Cloud-scale Search at Salesforce.com
Bill Press, Software Development Manager, Salesforce.com
How do you deploy Lucene to support millions of searches per day, by hundreds of thousands of users (each with distinct privacy settings), over tens of thousands of document sets containing both structured and unstructured data, all the while indexing hundreds of millions of document updates per day? In this talk, we will discuss the scalability challenges of search at salesforce.com, our current architecture, and the new challenges posed by new product lines, including Chatter, our new collaboration and social networking application for the enterprise.
Solr 3.1 and Beyond
Yonik Seeley, Lucid Imagination
The Solr/Lucene community is hard at work designing and developing a range of new features and fixes for Apache Solr, advancing the frontiers of search. Solr creator Yonik Seeley will provide a preview survey of these developments, and talk about how one can leverage new functionality. Topics will include new faceting functionality, new function queries, increased scalability, field collapsing, and spatial search. The talk will span features already included in trunk, features slated for the next release, as well as incomplete features under consideration for future releases.
How Open Source Leads Infrastructure Innovation
Marten Mickos, CEO, Eucalyptus Systems
Everything is online or is going online, with mobile computing accelerating the transition. A set of highly innovative infrastructure software products and technologies, mainly open source, is driving that shift. But how will information flow across this new cloud and mobile infrastructure, and how will it be found and accessed? In his presentation, Marten looks at how open source technology and business models are driving change across all the infrastructure layers - and how it affects enterprise computing built on this new foundation.
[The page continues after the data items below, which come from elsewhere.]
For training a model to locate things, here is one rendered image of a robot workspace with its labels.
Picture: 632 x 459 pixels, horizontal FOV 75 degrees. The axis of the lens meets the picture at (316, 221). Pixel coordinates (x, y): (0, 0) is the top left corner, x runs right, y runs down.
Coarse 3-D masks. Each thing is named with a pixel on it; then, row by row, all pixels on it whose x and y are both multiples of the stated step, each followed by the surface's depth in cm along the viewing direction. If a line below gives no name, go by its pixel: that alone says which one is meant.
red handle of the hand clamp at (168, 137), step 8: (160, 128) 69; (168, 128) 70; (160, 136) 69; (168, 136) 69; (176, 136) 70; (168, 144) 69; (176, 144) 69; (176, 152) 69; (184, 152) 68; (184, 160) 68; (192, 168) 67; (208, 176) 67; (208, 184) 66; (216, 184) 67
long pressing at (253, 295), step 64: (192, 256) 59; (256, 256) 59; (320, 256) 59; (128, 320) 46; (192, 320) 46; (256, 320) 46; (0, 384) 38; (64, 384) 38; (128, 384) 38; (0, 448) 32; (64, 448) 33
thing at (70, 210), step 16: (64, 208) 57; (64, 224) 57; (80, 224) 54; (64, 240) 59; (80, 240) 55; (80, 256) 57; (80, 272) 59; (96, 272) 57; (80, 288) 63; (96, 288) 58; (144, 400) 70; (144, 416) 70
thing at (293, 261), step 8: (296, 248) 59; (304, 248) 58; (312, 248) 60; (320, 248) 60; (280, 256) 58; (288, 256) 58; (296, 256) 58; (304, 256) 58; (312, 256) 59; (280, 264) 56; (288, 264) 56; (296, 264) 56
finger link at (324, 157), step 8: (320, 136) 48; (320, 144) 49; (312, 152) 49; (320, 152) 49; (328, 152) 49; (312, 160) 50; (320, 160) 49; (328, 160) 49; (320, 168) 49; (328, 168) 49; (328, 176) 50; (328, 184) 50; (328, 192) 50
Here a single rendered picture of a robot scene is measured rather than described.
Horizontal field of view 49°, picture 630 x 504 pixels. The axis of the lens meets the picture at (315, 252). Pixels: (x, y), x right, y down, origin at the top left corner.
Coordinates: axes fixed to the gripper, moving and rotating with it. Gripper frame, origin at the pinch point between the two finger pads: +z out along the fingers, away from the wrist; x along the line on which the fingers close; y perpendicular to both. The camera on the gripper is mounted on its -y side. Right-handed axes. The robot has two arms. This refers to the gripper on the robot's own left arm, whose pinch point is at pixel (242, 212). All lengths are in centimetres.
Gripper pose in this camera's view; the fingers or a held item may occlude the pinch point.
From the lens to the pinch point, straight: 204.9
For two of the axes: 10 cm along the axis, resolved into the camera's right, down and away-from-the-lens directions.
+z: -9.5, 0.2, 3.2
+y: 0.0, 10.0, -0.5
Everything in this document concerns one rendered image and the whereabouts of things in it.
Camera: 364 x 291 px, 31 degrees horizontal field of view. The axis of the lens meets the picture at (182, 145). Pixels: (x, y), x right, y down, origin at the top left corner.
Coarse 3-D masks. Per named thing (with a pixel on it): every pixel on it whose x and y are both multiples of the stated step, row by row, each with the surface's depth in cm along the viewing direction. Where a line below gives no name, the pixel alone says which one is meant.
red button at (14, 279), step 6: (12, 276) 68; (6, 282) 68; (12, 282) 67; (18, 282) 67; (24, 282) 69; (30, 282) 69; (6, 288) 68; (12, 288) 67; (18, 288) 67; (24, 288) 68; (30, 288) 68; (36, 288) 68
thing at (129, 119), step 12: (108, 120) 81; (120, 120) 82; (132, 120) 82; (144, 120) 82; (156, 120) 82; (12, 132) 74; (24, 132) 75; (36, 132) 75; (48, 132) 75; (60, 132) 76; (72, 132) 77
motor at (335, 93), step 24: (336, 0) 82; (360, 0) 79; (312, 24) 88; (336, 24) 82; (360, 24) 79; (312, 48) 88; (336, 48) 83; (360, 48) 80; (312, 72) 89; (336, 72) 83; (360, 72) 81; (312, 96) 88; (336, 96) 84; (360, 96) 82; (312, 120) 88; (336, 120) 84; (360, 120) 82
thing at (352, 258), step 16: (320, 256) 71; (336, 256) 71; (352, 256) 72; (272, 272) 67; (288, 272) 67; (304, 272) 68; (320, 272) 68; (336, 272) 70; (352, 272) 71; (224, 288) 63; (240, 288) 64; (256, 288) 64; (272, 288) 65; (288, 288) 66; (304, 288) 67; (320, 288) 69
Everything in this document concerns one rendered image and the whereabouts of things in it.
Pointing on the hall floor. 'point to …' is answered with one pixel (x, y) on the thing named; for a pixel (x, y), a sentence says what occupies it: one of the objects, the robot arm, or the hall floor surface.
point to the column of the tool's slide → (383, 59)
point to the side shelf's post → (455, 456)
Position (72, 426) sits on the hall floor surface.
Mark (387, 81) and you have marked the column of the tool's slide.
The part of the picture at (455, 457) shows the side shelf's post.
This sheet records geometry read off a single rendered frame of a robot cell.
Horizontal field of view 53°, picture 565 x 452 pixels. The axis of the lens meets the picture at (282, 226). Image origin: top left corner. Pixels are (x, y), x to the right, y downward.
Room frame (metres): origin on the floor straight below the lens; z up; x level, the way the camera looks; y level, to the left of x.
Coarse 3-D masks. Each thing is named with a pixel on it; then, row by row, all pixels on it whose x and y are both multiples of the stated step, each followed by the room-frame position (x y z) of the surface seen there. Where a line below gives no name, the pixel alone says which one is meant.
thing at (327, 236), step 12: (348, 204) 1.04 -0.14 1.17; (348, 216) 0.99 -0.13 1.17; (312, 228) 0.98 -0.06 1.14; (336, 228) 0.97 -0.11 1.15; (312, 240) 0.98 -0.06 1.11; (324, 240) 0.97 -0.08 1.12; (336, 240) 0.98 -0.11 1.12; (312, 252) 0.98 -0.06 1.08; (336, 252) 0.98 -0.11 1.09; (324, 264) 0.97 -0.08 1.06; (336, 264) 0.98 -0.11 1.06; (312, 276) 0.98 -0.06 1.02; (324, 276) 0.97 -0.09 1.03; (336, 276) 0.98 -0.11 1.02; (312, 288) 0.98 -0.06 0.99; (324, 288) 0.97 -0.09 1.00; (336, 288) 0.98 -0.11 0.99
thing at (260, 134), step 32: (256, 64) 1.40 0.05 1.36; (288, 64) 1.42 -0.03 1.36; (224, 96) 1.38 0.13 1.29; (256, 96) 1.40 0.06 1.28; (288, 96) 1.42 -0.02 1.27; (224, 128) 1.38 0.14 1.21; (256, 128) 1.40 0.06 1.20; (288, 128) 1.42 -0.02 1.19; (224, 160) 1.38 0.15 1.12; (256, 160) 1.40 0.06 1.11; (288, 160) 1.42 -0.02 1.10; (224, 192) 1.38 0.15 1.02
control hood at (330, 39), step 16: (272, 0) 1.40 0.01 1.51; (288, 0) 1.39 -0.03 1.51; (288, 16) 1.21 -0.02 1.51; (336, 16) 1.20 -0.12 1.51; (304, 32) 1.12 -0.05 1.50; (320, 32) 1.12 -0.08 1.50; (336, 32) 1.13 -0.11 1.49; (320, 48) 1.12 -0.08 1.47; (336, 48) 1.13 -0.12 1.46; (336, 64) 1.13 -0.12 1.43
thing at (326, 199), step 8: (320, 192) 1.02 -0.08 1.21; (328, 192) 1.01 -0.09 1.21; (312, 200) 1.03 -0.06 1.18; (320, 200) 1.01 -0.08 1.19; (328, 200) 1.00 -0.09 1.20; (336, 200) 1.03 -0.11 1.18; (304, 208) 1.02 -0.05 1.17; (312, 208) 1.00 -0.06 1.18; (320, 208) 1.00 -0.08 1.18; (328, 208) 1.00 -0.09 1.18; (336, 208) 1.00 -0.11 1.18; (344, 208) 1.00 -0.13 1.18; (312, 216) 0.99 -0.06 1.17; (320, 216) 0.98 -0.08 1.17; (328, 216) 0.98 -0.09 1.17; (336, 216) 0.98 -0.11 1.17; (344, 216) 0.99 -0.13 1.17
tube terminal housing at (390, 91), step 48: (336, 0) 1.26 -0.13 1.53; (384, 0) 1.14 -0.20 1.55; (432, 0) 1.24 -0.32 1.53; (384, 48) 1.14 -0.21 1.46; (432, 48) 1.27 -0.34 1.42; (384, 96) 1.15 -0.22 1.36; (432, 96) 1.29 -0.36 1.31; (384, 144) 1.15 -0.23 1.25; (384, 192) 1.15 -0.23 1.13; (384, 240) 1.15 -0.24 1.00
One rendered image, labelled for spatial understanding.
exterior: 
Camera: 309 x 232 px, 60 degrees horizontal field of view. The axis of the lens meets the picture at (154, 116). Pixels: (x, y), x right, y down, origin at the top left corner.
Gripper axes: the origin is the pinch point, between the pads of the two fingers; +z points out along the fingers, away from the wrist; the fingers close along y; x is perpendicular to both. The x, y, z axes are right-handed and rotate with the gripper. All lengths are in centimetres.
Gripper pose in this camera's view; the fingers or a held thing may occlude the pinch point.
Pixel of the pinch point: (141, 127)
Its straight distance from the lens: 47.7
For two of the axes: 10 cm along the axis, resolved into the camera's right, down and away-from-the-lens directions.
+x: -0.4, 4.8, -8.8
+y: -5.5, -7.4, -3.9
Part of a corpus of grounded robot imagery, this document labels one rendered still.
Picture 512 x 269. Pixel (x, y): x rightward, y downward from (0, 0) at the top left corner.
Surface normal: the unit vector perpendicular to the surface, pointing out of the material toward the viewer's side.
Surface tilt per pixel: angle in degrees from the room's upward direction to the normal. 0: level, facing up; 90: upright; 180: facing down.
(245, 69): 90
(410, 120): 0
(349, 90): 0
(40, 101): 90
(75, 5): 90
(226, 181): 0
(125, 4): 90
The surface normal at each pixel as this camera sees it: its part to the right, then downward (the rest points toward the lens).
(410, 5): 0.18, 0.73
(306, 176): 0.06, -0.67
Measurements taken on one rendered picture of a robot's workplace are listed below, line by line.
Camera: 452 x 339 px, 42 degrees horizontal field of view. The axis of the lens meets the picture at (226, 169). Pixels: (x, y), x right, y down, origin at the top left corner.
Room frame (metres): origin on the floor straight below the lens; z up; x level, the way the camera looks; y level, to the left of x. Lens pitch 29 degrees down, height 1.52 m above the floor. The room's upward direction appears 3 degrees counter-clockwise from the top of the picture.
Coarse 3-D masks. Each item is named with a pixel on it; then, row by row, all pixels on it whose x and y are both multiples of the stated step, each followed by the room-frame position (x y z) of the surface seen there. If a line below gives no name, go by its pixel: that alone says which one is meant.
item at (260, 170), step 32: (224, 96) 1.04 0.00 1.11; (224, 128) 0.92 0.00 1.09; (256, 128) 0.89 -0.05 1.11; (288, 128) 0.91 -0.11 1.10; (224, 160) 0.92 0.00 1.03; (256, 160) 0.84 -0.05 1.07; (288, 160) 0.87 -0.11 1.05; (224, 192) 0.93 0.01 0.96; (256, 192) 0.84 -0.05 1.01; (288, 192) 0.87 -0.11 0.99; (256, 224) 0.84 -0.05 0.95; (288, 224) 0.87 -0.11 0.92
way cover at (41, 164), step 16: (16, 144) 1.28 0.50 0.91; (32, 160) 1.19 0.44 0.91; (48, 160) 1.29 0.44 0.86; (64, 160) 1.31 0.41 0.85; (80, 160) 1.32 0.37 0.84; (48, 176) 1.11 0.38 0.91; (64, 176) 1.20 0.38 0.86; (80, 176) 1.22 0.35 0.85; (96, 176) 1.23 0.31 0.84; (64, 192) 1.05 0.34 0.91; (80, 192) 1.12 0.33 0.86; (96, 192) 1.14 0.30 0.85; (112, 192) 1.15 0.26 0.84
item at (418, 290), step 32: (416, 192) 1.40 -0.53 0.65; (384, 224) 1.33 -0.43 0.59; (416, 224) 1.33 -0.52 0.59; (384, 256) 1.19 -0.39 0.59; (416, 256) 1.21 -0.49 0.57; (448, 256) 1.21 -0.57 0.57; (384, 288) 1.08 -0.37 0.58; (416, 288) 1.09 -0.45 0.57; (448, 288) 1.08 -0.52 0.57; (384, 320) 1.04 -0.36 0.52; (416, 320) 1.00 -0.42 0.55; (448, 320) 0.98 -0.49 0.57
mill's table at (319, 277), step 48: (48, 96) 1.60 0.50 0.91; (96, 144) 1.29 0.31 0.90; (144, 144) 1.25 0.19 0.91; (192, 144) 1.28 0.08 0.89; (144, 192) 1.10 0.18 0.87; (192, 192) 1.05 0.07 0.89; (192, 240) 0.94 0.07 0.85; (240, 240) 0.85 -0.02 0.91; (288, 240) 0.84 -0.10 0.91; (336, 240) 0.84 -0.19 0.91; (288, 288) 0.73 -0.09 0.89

Lucene/Solr Roadmap Panel: What's Coming
Yonik Seeley, Grant Ingersoll, Chris Hostetter, Lucid Imagination; Michael McCandless, IBM; Michael Busch, Twitter
The Solr/Lucene community is hard at work designing and developing a range of new features and improvements for Apache Lucene and Solr, advancing the frontiers of search. This panel of ASF commiters will provide a preview of these developments, and will talk about how you can leverage this new functionality. Topics will increased scalability, and improved performance and new features. Come hear what's on the horizon in this interactive session hosted by Grant Ingersoll.
How Cisco’s Pulse Leverages Solr/Lucene To Put Social Networks To Work
Presented by Sonali Sambhus, Senior Search Architect & Engineering Manager, Cisco Systems, Inc.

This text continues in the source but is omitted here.